China on Taiwan: The Last Resort is Fighting to Unify


Talented leaders never want to go to war but are always ready for war in any circumstance, knowing that peace is only a delay and a readiness to fight. Peace can only be maintained if the defense force is strong enough to counter-destroy the enemy. If China loses Taiwan, its ambition will be dashed, but the use of consolidated military power to unify it will be disastrous. The United States and its allies will send a large number of missiles to the island, including forming an anti-China coalition movement, confiscating all Chinese assets on US soil and allies, imposing severe economic sanctions on trade with China, and possibly blocking China’s shipping lanes. China, besides losing both its military and its economy, has damaged its international image and its goal of becoming a world superpower, as well as facing the difficulty of controlling over 23 million Taiwanese.

Furthermore, Japan will embrace the opportunity to strengthen its military in order to safeguard national security. China continues to adhere to Deng Xiaoping’s principle that “strong men must not give up their own last resort” amid the tough scenario of Taiwan’s unification. The phrase “Chinese last resort”, in Chinese leaders’ minds means “to raise troops to attack.” China too believes that complicated issues will present possibilities. “It is not necessary to be a fool to cry over a problem; but, it is necessary to be a great person to convert a problem into an opportunity.” So, how should China proceed?

There is no distinction between right and wrong in battle; only who can win and survive. The courageous and hero triumph, but the dead, even the corpse are unable to be cremated. For China, be extremely cautious, and if you must fight, win quickly. China prevailed using the classic Chinese strategic game of Weiqi of winning without fighting.  The Weiqi game suggests that China must first discover a checkmate point and cut Taiwan’s relations from the rest of the world. Taiwan must be besieged and isolated. This is a psychological and strategic battle to ensure that if an armed conflict arises, China will easily win. “Before fighting, the wise must think ahead and seek victory,” Sun Wu stated.

China has urged some countries to cut diplomatic ties and stop trading with Taiwan in order to ensure its victory in the diplomatic and economic battles. To win the battle, the Chinese army has prepared for the largest siege in the 21st century and prepared both strategically and psychologically. China sees Taiwan’s breathe and hope has always been based on the United States and allies. Therefore, China’s main obstacles to unifying Taiwan are the US and allies.
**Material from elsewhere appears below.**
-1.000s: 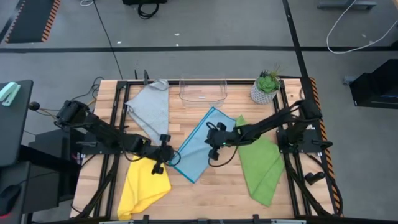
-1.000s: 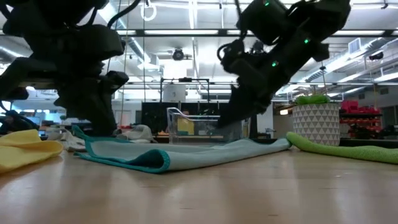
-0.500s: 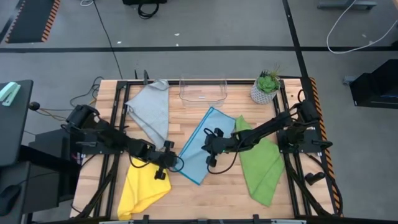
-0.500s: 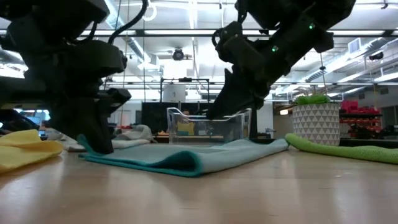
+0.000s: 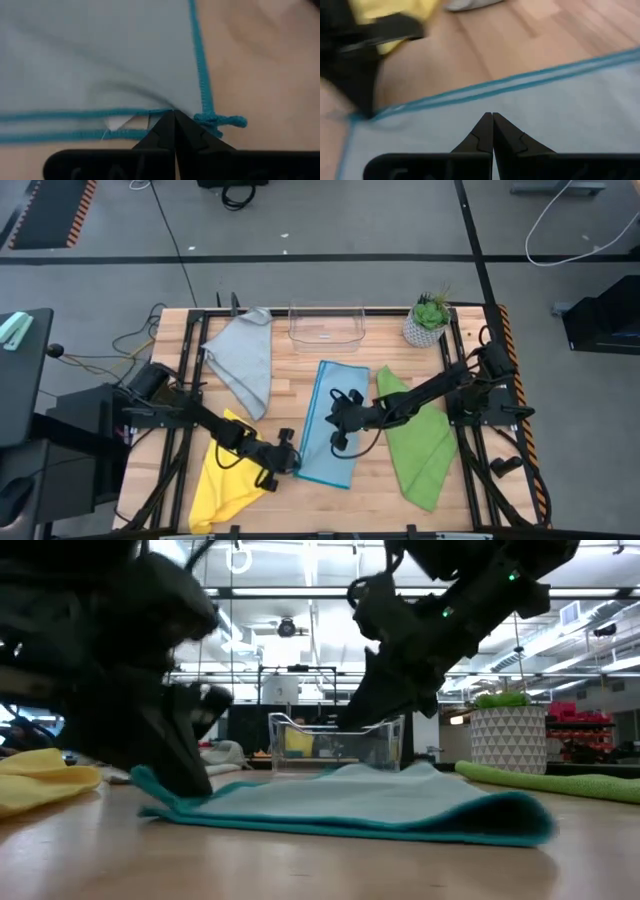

China, which regards the South China Sea as its territorial integrity, has expanded its air bases, navies, and artificial islands to equip the South China Sea with military technology and communications.

To do so, China would have to increase its standby power and extend its control over the surrounding area. China also sees that even if it beats Taiwan, defeating the United States in Asia will depend on its naval and air forces. Therefore, building a strong navy and air force have become top priorities for China. After expanding its power in the South China Sea, China has expanded its naval presence in the East China Sea to confront Japan and the United States in the Pacific. China regularly sends warships and reconnaissance aircraft, fighter jets, and drills in these two seas, and then flies around Taiwan.

In December 2016, the Chinese aircraft carrier Liaoning held a naval exercise in the Yellow Sea, provoking a confrontation with US troops in South Korea. Two days later, they moved to the south to train in the East China Sea, facing US and Japanese troops. A day later, on December 25, China launched an aircraft carrier into the Strait of Miyako, near the US military base on Okinawa. Then they move around the Taiwan Strait from north to east and enter the Bashi Channel to conduct exercises in the South China Sea for more than 10 days.

It entered the Taiwan Strait from the South China Sea after the exercise. Currently, Chinese aircraft carriers and fighter jets, as well as Chinese ships, are actively operating in those seas and straits. China is also building a third aircraft carrier and intends to increase its aircraft fleet by 2030. China also sees that if war breaks out, the United States and allies could block trade routes in the Strait of Malacca, which would have a serious impact on China’s economy. Perhaps it is because of these reasons  that China is trying to significantly expand its influence over Burma and oppose international sanctions imposed on Burma’s military regime. China has also offered to transport goods directly through Burma to China, besides to building oil and gas pipelines.

By besieging these major seas, China could also directly threaten Taiwan and cut off arms supplies if war broke out. According to US strategists, China is likely to invade Taiwan by 2027. But this is only the conclusion of the last resort. China may have to control Taiwan’s airspace and sea and cause internal divisions first. Only then can China force Taiwan to unite peacefully. Even if the war is to be fought, it may be psychological warfare. In addition, by disturbing and threatening Japan and provoking tensions with India, which led to a slight clash, including the threat of a disputed country in the South China Sea, it also poses a threat to Taiwan. The United States and its allies, as well as Taiwan itself, have sought to respond to China’s strategy by stepping up anti-China forces and increasing their commitment to defending Taiwan and increasing arms sales to the island in response to Chinese threats.